Kabar24.com, JAKARTA - Hasil pemetaan asam deoksiribonukleat (DNA) dengan metode baru yang lebih cepat menunjukkan ada kemiripan antara kromosom Y manusia dan gorila jantan.
Hasil studi yang dimuat dalam jurnal Genome Research, Selasa (1/3/2016), menyebut kromosom Y gorila lebih mirip milik manusia ketimbang simpanse.
Kateryna Makova, profesor sains dan peneliti utama dari Penn State University, mengatakan, bahwa pada bagian kromosom yang menghubungkan manusia, gorila, dan simpanse, hasil pemetaan menunjukkan adanya relasi evolusi di antara ketiganya.
Manusia diketahui memiliki kekerabatan lebih dekat dengan simpanse.
“Namun, jumlah gen kromosom Y simpanse mengalami perubahan lebih banyak dan mengandung sejumlah elemen berbeda ketimbang manusia dan gorila,” kata Makova seperti ditulis di laman Eurekalert, 2 Maret 2016.
“Proporsi kromosom Y gorila yang mirip milik manusia lebih banyak ketimbang milik simpanse.”
Kromosom Y, seperti semua DNA lainnya, terdiri dari serangkaian molekul yang direpresentasikan dengan huruf A, T, C, dan G. Teknologi pemetaan genetika saat ini menghasilkan “laporan” yang lebih pendek dibandingkan seluruh panjang kromosom.
Laporan ini harus ditempatkan berurutan dan disusun bersamaan dengan menemukan lokasi-lokasi yang saling beririsan untuk mendapatkan potongan lebih panjang.
Kromosom Y mamalia sangat sulit dipetakan karena beberapa hal. Alasan utamanya adalah karena kromosom Y hanya memiliki satu salinan dan porsinya cuma 1-2 persen total material genetika yang ditemukan dalam sel pejantan.
Alasan lain adalah kromosom Y tersusun dari sejumlah rangkaian yang saling berulang. Kromosom Y memiliki area di mana rangkaian A, T, C, dan G mirip atau nyaris identik yang jumlahnya bisa mencapai jutaan dalam satu baris.
Peta
Menurut Makova, memetakan kromosom Y seperti menyusun puzzle, tapi tak tahu gambar akhirnya seperti apa.
“Hanya ada satu dari beberapa ratus keping yang bisa dipakai sementara sebagian besar sisanya yang tak dibutuhkan justru tampak identik,” ujar dia.

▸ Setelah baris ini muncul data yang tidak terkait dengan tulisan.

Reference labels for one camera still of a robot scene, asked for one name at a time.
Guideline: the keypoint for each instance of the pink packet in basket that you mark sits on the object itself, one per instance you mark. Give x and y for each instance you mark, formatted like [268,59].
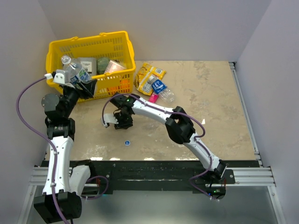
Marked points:
[114,66]

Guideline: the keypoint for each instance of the pink cardboard box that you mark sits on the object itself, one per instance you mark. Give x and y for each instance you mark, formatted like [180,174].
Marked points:
[153,98]

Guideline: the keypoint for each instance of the blue white bottle cap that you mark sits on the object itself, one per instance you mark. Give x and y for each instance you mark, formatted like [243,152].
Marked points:
[127,143]

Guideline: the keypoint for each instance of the clear bottle white green label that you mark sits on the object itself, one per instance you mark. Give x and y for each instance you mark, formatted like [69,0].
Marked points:
[76,71]

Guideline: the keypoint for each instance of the orange item in basket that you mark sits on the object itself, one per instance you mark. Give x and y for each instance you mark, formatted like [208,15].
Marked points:
[123,87]

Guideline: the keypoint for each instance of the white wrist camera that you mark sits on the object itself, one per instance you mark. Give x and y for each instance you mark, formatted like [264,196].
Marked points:
[107,119]
[58,77]

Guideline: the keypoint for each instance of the grey box with label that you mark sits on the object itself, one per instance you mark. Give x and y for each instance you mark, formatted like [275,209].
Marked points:
[89,64]

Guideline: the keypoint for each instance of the yellow plastic shopping basket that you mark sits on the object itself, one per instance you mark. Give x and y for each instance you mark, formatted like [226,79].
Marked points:
[114,45]

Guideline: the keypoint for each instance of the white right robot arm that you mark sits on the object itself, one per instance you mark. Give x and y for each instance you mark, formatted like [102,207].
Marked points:
[181,127]

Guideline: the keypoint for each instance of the yellow snack bag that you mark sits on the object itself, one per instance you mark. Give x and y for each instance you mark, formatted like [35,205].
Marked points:
[141,81]

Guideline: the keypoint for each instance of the green round item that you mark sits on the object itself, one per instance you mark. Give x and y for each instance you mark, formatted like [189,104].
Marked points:
[102,64]

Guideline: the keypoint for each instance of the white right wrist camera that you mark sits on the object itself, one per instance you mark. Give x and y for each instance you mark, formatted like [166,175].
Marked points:
[107,119]

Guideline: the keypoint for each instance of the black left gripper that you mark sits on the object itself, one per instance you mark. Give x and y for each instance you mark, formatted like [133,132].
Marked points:
[88,89]

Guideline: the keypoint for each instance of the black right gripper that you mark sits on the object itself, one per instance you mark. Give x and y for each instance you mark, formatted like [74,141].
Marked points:
[122,124]

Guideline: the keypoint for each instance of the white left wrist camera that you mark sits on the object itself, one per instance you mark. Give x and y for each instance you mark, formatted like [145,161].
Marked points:
[58,77]

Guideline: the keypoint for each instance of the aluminium rail frame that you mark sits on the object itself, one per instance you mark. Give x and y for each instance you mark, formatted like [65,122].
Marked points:
[246,173]

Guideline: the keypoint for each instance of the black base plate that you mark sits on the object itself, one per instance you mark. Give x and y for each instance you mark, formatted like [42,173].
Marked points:
[155,176]

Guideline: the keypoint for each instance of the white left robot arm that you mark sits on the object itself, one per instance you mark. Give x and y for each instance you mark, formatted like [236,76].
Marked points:
[61,195]

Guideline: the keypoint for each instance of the clear bottle blue label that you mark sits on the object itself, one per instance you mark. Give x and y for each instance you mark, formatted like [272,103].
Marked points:
[161,89]

Para peneliti menggunakan teknik baru flow-sorting untuk mengatasi kesulitan itu. Mereka memilih kromosom Y untuk dipetakan berdasarkan ukuran dan isi genetik.
Menurut Paul Medvedev, asisten profesor biokimia dan biologi molekular Penn State, metode flow-sorting dapat meningkatkan jumlah data kromosom Y hingga 30 persen.
“Untuk memperkaya data kromosom Y, kami mengembangkan teknik komputasi RecoverY agar bisa memilah data pemetaan Y dan non-Y berdasarkan seberapa sering hasil yang mirip itu muncul dalam data kami,” katanya.
Teknik baru ini membuat para peneliti memiliki akses lebih banyak mendapatkan informasi genetik kromosom Y. Hasil riset ini bisa digunakan untuk mempelajari masalah infertilitas dan mutasi yang dialami pejantan dari berbagai spesies.